Arson in medieval Scandinavia (Old Norse hús-brenna or hús-bruni, "house-burning") was a technique sometimes employed in blood feuds and political conflicts in order to assassinate someone. In committing arson, a group of attackers would set fire to the home of an opponent, sometimes by quickly and surreptitiously piling wood, brush and other combustible materials against the exterior of a dwelling and set it on fire. Typically the attackers would surround the house to prevent the escape of its inhabitants, although women, the elderly, and small children were sometimes allowed to leave.[1][2]

In Iceland[edit]

Under Icelandic law as codified in the Gragas, quickfire could be punished by death only if the arsonists were killed in the act. However, if captured alive the arsonists had to be tried and sentenced to outlawry, even if they were thralls. Failure to observe these formalities could result in the killer of quickfire-arsonists being prosecuted himself.[3] At least some Icelanders considered quickfire dishonorable, hence when the enemies of Gunnar Hámundarson attacked his home they refused to burn him inside, despite the fact that it would have been faster and less costly in lives.[4] Members of Gunnar's clan showed no such scruples when, around 1010, they burned Bergthorshvoll, home of Gunnar's erstwhile ally Njáll Þorgeirsson, his wife Bergþóra, his sons Helgi and Skarphéðinn Njálsson, and his grandson Þórður Kárason. It is because of this occurrence of quickfire that the name of the saga in Icelandic is Brennu-Njáls saga, "The Saga of the Burning of Njáll". One son-in-law, Kári Sölmundarson, escaped and later killed many of the burners.[1] Here is the description of the arson of Njáll's house :

Another instance of quickfire is told in the Eyrbyggja Saga. According to it, in the late 10th century in Iceland, Ulfar, a freedman, was the victim of an attempted quickfire by thralls (slaves, or serfs) owned by his enemy Thorolf. Thorolf's own son, Arnkel Goði, captured the thralls in the act and had them executed the following day. Arnkel's rival Snorri Goði prosecuted Arnkel, at Thorolf's request, for the unlawful killing of the thralls.[6]

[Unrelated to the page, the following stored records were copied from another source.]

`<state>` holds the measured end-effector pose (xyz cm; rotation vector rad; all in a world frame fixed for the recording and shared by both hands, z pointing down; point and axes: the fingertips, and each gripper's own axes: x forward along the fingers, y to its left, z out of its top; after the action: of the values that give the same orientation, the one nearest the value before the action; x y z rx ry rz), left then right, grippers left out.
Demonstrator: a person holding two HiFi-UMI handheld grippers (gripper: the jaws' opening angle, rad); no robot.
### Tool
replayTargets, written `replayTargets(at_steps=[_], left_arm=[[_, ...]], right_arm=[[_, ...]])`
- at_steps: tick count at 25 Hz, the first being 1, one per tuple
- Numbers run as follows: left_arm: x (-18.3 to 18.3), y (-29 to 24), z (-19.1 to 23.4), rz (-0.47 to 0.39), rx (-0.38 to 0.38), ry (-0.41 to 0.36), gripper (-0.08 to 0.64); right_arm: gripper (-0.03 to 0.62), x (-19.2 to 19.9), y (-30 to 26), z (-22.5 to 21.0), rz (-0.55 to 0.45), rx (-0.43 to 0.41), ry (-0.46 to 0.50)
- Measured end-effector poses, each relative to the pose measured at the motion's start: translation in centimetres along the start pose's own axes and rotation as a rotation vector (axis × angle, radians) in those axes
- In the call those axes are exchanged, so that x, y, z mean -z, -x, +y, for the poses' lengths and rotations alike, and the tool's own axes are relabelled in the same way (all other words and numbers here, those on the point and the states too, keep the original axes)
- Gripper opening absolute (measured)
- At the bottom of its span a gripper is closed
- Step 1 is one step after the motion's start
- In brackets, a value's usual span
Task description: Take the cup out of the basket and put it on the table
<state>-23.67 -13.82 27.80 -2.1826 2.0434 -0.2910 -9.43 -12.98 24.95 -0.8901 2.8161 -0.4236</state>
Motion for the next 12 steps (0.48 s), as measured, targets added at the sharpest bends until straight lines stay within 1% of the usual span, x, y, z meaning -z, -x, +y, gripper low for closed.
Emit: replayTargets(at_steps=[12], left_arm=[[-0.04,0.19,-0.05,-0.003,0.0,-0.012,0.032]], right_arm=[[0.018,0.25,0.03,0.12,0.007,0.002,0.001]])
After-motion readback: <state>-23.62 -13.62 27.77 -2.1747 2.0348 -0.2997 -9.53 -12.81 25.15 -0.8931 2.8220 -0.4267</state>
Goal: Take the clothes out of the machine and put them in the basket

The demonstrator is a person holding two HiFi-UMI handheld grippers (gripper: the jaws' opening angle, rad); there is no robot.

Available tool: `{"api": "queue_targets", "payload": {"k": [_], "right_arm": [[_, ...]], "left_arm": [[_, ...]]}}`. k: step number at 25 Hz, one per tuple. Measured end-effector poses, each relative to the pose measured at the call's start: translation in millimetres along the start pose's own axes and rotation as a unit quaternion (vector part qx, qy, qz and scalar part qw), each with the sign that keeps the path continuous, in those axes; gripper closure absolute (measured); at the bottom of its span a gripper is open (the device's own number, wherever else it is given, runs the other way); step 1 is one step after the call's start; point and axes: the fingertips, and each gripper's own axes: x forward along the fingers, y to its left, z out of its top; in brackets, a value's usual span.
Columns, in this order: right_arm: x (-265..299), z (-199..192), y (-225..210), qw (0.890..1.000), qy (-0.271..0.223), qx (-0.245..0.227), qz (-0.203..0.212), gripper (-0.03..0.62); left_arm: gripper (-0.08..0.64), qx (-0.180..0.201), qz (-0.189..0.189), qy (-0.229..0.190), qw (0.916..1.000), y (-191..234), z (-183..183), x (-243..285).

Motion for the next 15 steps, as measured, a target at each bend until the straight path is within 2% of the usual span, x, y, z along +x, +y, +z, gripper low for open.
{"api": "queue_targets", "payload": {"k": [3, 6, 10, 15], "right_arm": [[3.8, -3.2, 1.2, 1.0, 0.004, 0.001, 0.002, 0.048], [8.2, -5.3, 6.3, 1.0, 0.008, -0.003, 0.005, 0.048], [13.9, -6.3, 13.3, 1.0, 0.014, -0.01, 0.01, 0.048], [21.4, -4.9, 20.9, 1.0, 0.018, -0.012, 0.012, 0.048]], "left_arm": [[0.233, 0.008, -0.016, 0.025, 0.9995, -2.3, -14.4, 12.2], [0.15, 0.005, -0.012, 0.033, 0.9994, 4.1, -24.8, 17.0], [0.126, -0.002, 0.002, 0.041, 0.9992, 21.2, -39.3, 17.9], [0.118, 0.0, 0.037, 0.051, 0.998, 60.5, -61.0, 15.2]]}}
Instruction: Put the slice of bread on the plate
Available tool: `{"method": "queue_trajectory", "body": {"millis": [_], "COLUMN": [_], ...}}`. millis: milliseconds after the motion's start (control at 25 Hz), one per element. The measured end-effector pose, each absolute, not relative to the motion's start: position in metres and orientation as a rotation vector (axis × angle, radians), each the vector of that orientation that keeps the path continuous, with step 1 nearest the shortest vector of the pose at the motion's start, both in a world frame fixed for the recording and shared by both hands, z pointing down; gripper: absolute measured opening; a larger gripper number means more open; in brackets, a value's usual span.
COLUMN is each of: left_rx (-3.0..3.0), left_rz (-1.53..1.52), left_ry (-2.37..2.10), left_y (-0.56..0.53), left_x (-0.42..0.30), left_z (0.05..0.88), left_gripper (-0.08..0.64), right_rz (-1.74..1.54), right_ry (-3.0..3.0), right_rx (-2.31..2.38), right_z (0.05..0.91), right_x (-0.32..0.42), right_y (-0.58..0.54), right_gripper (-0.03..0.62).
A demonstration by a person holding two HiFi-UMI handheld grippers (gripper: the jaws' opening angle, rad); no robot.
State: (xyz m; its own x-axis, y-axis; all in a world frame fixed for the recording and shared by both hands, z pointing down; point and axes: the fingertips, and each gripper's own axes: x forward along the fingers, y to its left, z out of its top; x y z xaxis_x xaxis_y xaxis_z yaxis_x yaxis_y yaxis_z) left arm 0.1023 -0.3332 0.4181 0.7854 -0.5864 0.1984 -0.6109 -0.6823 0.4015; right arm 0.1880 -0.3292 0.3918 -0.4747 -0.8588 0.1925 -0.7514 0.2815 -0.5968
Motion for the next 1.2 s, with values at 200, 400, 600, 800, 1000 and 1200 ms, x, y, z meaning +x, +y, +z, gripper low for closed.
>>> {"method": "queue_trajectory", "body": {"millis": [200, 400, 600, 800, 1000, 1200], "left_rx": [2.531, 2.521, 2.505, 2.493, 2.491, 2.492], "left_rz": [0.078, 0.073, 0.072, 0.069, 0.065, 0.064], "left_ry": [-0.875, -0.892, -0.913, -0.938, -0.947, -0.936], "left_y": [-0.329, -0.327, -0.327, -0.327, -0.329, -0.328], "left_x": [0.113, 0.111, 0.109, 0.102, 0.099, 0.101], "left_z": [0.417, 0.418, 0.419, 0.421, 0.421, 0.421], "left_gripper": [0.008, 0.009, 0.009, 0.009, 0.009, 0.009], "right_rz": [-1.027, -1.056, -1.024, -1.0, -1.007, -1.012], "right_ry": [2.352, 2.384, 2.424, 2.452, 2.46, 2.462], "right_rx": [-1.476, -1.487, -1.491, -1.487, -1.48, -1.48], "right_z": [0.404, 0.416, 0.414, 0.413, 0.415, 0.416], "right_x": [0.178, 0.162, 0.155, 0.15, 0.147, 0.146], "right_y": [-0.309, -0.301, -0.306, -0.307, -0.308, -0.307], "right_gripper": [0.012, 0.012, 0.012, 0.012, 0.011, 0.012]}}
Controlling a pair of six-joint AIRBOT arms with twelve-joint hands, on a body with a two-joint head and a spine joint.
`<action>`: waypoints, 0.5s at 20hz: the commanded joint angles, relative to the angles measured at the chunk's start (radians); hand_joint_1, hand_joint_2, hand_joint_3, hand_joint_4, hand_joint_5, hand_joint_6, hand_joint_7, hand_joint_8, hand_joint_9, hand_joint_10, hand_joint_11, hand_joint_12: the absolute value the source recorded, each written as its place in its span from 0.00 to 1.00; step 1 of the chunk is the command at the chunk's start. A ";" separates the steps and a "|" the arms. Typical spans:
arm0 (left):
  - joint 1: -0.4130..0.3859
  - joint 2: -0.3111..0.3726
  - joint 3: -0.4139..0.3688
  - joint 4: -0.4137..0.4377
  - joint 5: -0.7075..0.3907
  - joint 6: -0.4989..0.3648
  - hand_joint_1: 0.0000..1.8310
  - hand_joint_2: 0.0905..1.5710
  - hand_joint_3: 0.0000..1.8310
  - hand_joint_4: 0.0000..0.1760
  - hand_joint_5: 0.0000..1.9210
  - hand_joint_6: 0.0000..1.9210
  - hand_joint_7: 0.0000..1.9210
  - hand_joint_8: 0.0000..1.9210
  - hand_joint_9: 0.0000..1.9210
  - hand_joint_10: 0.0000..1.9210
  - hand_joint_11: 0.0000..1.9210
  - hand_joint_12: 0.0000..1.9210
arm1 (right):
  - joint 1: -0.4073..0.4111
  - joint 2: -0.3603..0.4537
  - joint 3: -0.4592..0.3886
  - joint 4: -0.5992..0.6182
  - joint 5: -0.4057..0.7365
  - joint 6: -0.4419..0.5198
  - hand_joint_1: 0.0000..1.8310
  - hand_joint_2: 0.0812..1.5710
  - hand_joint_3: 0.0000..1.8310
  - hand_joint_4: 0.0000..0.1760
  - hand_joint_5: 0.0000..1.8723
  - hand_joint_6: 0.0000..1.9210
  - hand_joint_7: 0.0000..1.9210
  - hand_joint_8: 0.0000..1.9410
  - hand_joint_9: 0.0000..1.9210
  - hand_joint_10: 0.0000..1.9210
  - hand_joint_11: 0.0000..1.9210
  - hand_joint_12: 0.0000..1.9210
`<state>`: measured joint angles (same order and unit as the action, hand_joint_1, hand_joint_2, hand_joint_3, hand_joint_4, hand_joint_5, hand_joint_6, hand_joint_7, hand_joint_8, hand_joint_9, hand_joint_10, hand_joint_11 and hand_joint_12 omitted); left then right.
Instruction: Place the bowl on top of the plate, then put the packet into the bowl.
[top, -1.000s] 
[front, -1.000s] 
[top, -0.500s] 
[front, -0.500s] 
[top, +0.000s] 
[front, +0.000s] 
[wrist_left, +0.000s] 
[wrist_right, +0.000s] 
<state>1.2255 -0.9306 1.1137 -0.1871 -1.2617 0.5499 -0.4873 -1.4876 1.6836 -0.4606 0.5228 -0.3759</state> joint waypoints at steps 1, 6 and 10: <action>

The Sturlunga saga reports that in 1253, during the Age of the Sturlungs, the Flugumýri Arson was an unsuccessful attempt on the life of Gissur Þorvaldsson by his Icelandic enemies. This account is quite similar to what is told in Brennu-Njáls saga : an assault against a house is faltering, so the attackers have the idea to use fire against the besieged defenders.[7] According to Lee M. Hollander, it is possible that this account inspired that of the burning of Njáll.[8] However, the episode of the burning of Njáll also appears in the Landnámabók and several other sources.[9]

In mainland Scandinavia[edit]

In both Norway and Sweden, arson had the specificity of being used by kings, either during succession wars (such as the civil war era in Norway) or during attempts at unification and expansion of territorial control by a king (for instance Harald Fairhair in Norway or Ingjald Illråde in Sweden). According to the medieval Swedish ballad Stolt Herr Alf, Odin himself advised a king to kill one of his vassals with quickfire.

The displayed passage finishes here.